I am currently working on Elasticsearch with a huge number of documents(around 500K) in an index. I want to store n-grams of each document's text data(This is also huge ~ per doc contains 2 pages of text data) in another index. So I calculating term vectors and their count in each document to store them in the new index. So I can execute aggregation queries on the new Index.
The setting of the old index has enabled me to execute termvector and mtermvector API's. I don't want to hit too many requests to Elasticsearch server in a short amount of time so I am going with mtermvectors python API. I am trying to get termvectors of 25 documents by passing id's of 25 documents.

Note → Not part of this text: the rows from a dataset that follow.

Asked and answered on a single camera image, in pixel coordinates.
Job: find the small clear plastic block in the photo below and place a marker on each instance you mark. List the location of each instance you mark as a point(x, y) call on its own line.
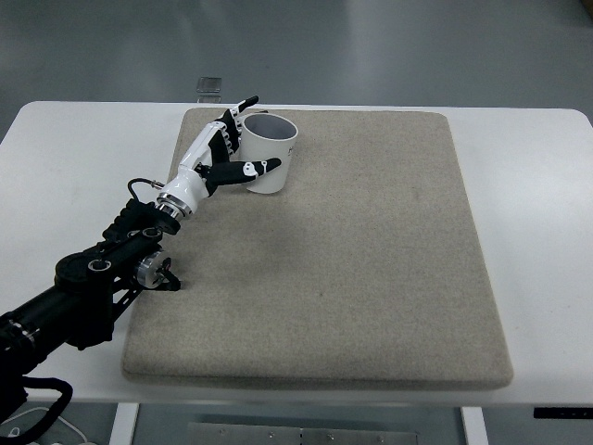
point(208, 88)

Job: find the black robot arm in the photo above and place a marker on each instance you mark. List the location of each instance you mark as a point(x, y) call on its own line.
point(83, 287)

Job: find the black table control panel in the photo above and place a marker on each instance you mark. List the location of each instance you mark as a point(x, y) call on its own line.
point(563, 412)

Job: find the white ribbed cup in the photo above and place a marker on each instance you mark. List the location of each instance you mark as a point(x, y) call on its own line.
point(268, 150)

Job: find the white table leg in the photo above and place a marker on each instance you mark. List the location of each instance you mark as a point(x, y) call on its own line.
point(124, 424)
point(473, 426)

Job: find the beige felt mat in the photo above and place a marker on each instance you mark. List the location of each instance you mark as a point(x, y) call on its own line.
point(324, 287)

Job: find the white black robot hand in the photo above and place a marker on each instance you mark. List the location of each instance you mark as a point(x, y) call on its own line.
point(185, 185)

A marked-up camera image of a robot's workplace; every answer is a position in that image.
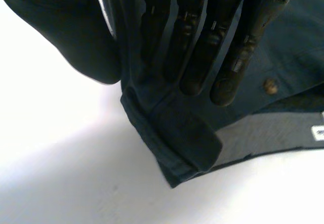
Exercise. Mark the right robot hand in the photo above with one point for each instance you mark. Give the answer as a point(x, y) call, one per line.
point(60, 31)

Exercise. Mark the dark blue shorts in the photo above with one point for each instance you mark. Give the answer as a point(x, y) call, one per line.
point(177, 137)

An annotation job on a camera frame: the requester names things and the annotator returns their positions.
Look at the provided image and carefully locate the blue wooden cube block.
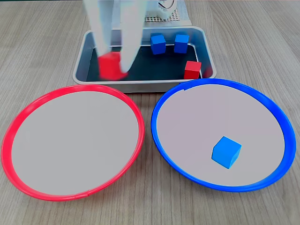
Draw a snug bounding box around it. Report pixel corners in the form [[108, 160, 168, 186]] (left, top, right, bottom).
[[150, 34, 166, 55], [174, 34, 189, 54], [211, 136, 242, 169]]

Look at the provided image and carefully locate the red wooden cube block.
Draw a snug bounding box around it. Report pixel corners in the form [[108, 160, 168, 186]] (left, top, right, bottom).
[[97, 52, 129, 82], [184, 60, 202, 80]]

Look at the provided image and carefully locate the black tray liner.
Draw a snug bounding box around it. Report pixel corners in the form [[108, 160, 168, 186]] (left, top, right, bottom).
[[86, 44, 200, 82]]

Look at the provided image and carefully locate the silver metal tray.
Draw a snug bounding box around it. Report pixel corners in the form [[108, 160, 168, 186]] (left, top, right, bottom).
[[72, 27, 218, 94]]

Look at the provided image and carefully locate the beige mesh mat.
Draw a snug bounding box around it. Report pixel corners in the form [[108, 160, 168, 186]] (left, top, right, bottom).
[[142, 10, 181, 24]]

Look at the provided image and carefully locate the white base pad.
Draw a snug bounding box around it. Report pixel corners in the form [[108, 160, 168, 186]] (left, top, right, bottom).
[[112, 0, 192, 28]]

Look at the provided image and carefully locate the blue-rimmed white dish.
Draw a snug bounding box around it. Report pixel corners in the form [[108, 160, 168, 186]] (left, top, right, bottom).
[[150, 78, 297, 193]]

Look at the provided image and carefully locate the red-rimmed white dish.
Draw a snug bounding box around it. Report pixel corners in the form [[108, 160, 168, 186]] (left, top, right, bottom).
[[0, 84, 145, 202]]

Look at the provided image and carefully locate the thin servo cable loop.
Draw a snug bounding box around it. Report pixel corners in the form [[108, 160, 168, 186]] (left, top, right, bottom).
[[158, 0, 176, 9]]

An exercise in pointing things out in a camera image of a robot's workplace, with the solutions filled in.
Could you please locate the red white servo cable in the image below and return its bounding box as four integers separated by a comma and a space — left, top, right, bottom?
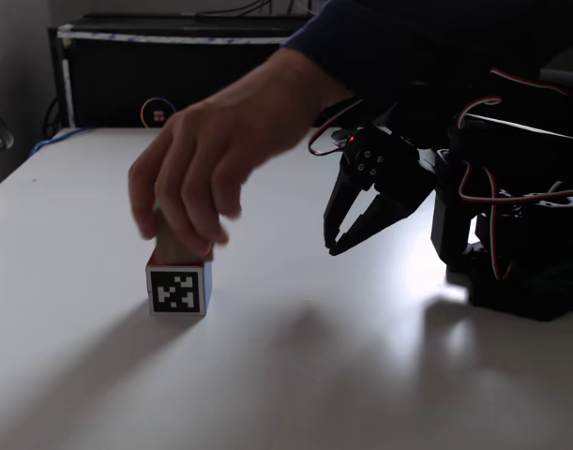
307, 96, 365, 157
458, 161, 517, 281

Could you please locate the wooden cube with green top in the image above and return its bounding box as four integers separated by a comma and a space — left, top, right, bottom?
150, 201, 216, 263

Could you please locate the person's hand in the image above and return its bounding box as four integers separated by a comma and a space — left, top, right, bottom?
128, 46, 335, 257

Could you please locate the blue cable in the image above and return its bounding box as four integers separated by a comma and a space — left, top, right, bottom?
30, 125, 98, 158

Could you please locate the dark chair armrest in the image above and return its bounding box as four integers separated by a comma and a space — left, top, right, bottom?
0, 101, 15, 154

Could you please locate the red-topped cube with marker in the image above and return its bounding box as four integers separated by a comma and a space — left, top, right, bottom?
145, 250, 214, 318

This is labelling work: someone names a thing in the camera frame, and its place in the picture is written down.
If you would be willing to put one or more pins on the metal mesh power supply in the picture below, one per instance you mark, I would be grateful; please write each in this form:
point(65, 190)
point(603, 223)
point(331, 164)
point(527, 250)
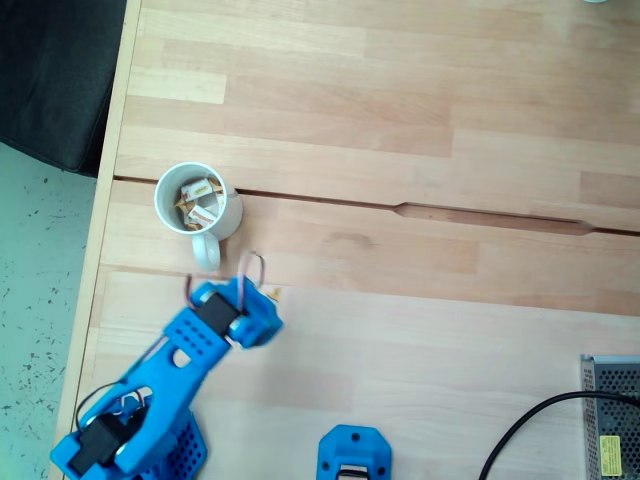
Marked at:
point(617, 415)

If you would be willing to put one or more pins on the blue post base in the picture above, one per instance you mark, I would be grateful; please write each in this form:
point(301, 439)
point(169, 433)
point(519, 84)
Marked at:
point(355, 447)

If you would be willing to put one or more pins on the black upholstered seat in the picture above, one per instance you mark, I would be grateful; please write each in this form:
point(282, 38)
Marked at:
point(50, 75)

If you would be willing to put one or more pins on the white ceramic mug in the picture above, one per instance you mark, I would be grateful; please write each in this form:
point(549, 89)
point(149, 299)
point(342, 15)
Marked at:
point(227, 220)

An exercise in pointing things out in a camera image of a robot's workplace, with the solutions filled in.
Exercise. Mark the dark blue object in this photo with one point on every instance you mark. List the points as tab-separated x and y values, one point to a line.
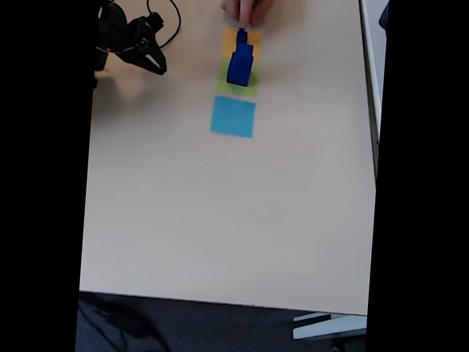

Sample HTTP URL after calling mtermvector API in python
http://*servername*/elastic/*indexname*/article/_mtermvectors?offsets=false&fields=plain_text&ids=608467%2C608469%2C608473%2C608475%2C608477%2C608482%2C608485%2C608492%2C608498%2C608504%2C608509%2C608511%2C608520%2C608522%2C608528%2C608530%2C608541%2C608549%2C608562%2C608570%2C608573%2C608576%2C608577%2C608579%2C608585&field_statistics=true&term_statistics=true&payloads=false&positions=false Some times I am getting expected response but most of the times I am getting the following error:
Proxy Error The proxy server received an invalid response from an upstream server. The proxy server could not handle the request GET /elastic/*indexname*/article/_mtermvectors. Reason: Error reading from remote server Index setting and mapping
{ "settings": { "analysis": { "analyzer": { "shingleAnalyzer": { "tokenizer": "letter_tokenizer", "filter": [ "lowercase", "custom_stop", "custom_shingle", "custom_stemmer", "length_filter" ] } }, "filter": { "custom_stemmer": { "type": "stemmer", "name": "english" }, "custom_stop": { "type": "stop", "stopwords": "_english_" }, "custom_shingle": { "type": "shingle", "min_shingle_size": "2", "max_shingle_size": "4", "filler_token":"" }, "length_filter": { "type": "length", "min": 2 } }, "tokenizer": { "letter_tokenizer": { "type": "letter" } } } }, "mappings": { "properties": {"article_id":{"type": "text"}, "plain_text": { "term_vector": "with_positions_offsets_payloads", "store": true, "analyzer": "shingleAnalyzer", "type": "text", "fields": { "keyword": { "type": "keyword", "ignore_above": 256 } } } } } } I don't think there is any problem with this setting and mapping as sometimes I am getting expected response.
Please let me know if you need more information from my side. Any help will be appreciated.